▶ [ABOUT THIS TASK]: Reproduce each of the following records without any deviation.

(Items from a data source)
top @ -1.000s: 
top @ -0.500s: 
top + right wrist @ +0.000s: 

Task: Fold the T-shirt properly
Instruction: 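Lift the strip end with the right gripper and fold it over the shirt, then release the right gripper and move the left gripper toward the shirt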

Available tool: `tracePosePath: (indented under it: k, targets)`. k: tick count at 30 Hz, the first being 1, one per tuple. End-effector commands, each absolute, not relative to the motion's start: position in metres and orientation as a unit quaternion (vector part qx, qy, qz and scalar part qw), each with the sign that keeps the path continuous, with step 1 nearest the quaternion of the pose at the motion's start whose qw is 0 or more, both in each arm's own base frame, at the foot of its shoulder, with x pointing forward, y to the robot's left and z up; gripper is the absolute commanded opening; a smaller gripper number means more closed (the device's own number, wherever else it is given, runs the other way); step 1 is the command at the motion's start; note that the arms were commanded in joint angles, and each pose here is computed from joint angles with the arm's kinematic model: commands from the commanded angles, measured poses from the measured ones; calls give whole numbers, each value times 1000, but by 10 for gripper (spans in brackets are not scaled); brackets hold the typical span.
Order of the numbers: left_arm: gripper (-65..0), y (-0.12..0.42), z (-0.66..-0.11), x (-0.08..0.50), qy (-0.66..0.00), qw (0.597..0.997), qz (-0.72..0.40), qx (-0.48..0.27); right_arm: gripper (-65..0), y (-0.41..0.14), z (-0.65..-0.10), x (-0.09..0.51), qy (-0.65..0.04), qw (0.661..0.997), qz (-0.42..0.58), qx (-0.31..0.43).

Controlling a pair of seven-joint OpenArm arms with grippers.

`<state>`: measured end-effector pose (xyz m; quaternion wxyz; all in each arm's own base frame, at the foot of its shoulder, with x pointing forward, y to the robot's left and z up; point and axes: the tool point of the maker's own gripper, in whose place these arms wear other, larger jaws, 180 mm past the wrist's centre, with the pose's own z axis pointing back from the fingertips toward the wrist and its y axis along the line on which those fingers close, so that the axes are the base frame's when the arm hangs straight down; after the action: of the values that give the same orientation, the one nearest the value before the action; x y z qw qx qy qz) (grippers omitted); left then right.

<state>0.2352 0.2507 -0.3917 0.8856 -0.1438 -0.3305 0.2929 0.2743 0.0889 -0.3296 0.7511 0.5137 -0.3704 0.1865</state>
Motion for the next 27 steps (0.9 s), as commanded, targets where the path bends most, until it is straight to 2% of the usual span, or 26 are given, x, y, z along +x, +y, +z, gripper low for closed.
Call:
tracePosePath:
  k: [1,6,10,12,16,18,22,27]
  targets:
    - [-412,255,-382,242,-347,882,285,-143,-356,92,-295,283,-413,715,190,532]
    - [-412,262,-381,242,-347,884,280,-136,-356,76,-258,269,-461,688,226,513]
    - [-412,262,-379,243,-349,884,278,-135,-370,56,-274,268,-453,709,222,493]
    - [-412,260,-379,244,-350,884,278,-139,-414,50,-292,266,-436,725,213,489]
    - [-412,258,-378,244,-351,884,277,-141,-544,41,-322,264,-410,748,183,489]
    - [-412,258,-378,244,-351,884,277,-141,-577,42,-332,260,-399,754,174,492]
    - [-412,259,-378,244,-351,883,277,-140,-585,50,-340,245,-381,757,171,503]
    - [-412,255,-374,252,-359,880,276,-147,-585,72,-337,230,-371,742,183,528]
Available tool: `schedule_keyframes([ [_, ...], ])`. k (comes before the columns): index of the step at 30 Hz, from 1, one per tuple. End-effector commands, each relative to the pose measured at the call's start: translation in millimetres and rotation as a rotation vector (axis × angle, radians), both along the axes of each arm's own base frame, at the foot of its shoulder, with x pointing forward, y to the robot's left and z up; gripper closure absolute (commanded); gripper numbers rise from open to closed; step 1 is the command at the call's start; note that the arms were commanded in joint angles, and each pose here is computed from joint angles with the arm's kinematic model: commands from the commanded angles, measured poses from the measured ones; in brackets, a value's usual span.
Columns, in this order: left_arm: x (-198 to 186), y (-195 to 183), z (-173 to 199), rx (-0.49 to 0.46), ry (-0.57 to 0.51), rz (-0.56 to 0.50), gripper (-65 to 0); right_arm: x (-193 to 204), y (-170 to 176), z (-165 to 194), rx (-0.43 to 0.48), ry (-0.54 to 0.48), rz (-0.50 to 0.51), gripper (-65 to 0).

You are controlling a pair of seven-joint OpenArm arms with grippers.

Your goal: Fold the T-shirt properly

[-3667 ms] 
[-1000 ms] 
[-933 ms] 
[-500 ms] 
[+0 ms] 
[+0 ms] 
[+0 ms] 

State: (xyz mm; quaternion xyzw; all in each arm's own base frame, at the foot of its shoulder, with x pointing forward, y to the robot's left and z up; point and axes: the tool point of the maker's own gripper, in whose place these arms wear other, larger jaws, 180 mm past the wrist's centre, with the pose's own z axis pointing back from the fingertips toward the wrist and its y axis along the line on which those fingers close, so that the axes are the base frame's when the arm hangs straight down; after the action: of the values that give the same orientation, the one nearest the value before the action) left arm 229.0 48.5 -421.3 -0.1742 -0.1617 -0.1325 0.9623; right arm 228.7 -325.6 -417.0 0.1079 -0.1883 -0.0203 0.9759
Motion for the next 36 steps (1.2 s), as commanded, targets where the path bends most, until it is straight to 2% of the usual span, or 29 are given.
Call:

▶ [FINAL ANSWER]:
top @ -1.000s: 
top @ -0.500s: 
top + right wrist @ +0.000s: 

Task: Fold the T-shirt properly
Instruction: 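Lift the strip end with the right gripper and fold it over the shirt, then release the right gripper and move the left gripper toward the shirt
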
Available tool: `tracePosePath: (indented under it: k, targets)`. k: tick count at 30 Hz, the first being 1, one per tuple. End-effector commands, each absolute, not relative to the motion's start: position in metres and orientation as a unit quaternion (vector part qx, qy, qz and scalar part qw), each with the sign that keeps the path continuous, with step 1 nearest the quaternion of the pose at the motion's start whose qw is 0 or more, both in each arm's own base frame, at the foot of its shoulder, with x pointing forward, y to the robot's left and z up; gripper is the absolute commanded opening; a smaller gripper number means more closed (the device's own number, wherever else it is given, runs the other way); step 1 is the command at the motion's start; note that the arms were commanded in joint angles, and each pose here is computed from joint angles with the arm's kinematic model: commands from the commanded angles, measured poses from the measured ones; calls give whole numbers, each value times 1000, but by 10 for gripper (spans in brackets are not scaled); brackets hold the typical span.
Order of the numbers: left_arm: gripper (-65..0), y (-0.12..0.42), z (-0.66..-0.11), x (-0.08..0.50), qy (-0.66..0.00), qw (0.597..0.997), qz (-0.72..0.40), qx (-0.48..0.27); right_arm: gripper (-65..0), y (-0.41..0.14), z (-0.65..-0.10), x (-0.09..0.51), qy (-0.65..0.04), qw (0.661..0.997), qz (-0.42..0.58), qx (-0.31..0.43).

Controlling a pair of seven-joint OpenArm arms with grippers.

`<state>`: measured end-effector pose (xyz m; quaternion wxyz; all in each arm's own base frame, at the foot of its shoulder, with x pointing forward, y to the robot's left and z up; point and axes: the tool point of the maker's own gripper, in whose place these arms wear other, larger jaws, 180 mm past the wrist's centre, with the pose's own z axis pointing back from the fingertips toward the wrist and its y axis along the line on which those fingers close, so that the axes are the base frame's when the arm hangs straight down; after the action: of the values that give the same orientation, the one nearest the value before the action; x y z qw qx qy qz) (grippers omitted); left then right.

<state>0.2352 0.2507 -0.3917 0.8856 -0.1438 -0.3305 0.2929 0.2743 0.0889 -0.3296 0.7511 0.5137 -0.3704 0.1865</state>
Motion for the next 27 steps (0.9 s), as commanded, targets where the path bends most, until it is straight to 2% of the usual span, or 26 are given, x, y, z along +x, +y, +z, gripper low for closed.
Call:
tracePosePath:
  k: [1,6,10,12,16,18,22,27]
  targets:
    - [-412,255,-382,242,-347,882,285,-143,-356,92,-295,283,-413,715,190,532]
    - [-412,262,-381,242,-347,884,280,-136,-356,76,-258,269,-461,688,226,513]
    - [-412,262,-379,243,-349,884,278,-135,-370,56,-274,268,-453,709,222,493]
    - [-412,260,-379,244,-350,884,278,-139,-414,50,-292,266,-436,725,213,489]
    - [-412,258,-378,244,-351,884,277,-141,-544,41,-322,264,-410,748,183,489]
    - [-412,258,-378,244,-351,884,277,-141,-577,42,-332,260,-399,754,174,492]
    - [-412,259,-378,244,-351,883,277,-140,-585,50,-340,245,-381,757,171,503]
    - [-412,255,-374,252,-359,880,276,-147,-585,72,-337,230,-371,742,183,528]
Available tool: `schedule_keyframes([ [_, ...], ])`. k (comes before the columns): index of the step at 30 Hz, from 1, one per tuple. End-effector commands, each relative to the pose measured at the call's start: translation in millimetres and rotation as a rotation vector (axis × angle, radians), both along the axes of each arm's own base frame, at the foot of its shoulder, with x pointing forward, y to the robot's left and z up; gripper closure absolute (commanded); gripper numbers rise from open to closed; step 1 is the command at the call's start; note that the arms were commanded in joint angles, and each pose here is computed from joint angles with the arm's kinematic model: commands from the commanded angles, measured poses from the measured ones; in brackets, a value's usual span.
Columns, in this order: left_arm: x (-198 to 186), y (-195 to 183), z (-173 to 199), rx (-0.49 to 0.46), ry (-0.57 to 0.51), rz (-0.56 to 0.50), gripper (-65 to 0); right_arm: x (-193 to 204), y (-170 to 176), z (-165 to 194), rx (-0.43 to 0.48), ry (-0.54 to 0.48), rz (-0.50 to 0.51), gripper (-65 to 0).

You are controlling a pair of seven-joint OpenArm arms with grippers.

Your goal: Fold the T-shirt properly

[-3667 ms] 
[-1000 ms] 
[-933 ms] 
[-500 ms] 
[+0 ms] 
[+0 ms] 
[+0 ms] 

State: (xyz mm; quaternion xyzw; all in each arm's own base frame, at the foot of its shoulder, with x pointing forward, y to the robot's left and z up; point and axes: the tool point of the maker's own gripper, in whose place these arms wear other, larger jaws, 180 mm past the wrist's centre, with the pose's own z axis pointing back from the fingertips toward the wrist and its y axis along the line on which those fingers close, so that the axes are the base frame's when the arm hangs straight down; after the action: of the values that give the same orientation, the one nearest the value before the action) left arm 229.0 48.5 -421.3 -0.1742 -0.1617 -0.1325 0.9623; right arm 228.7 -325.6 -417.0 0.1079 -0.1883 -0.0203 0.9759
Motion for the next 36 steps (1.2 s), as commanded, targets where the path bends most, until it is straight to 2% of the usual span, or 29 are given.
Call:

Nothing else belongs in the answer.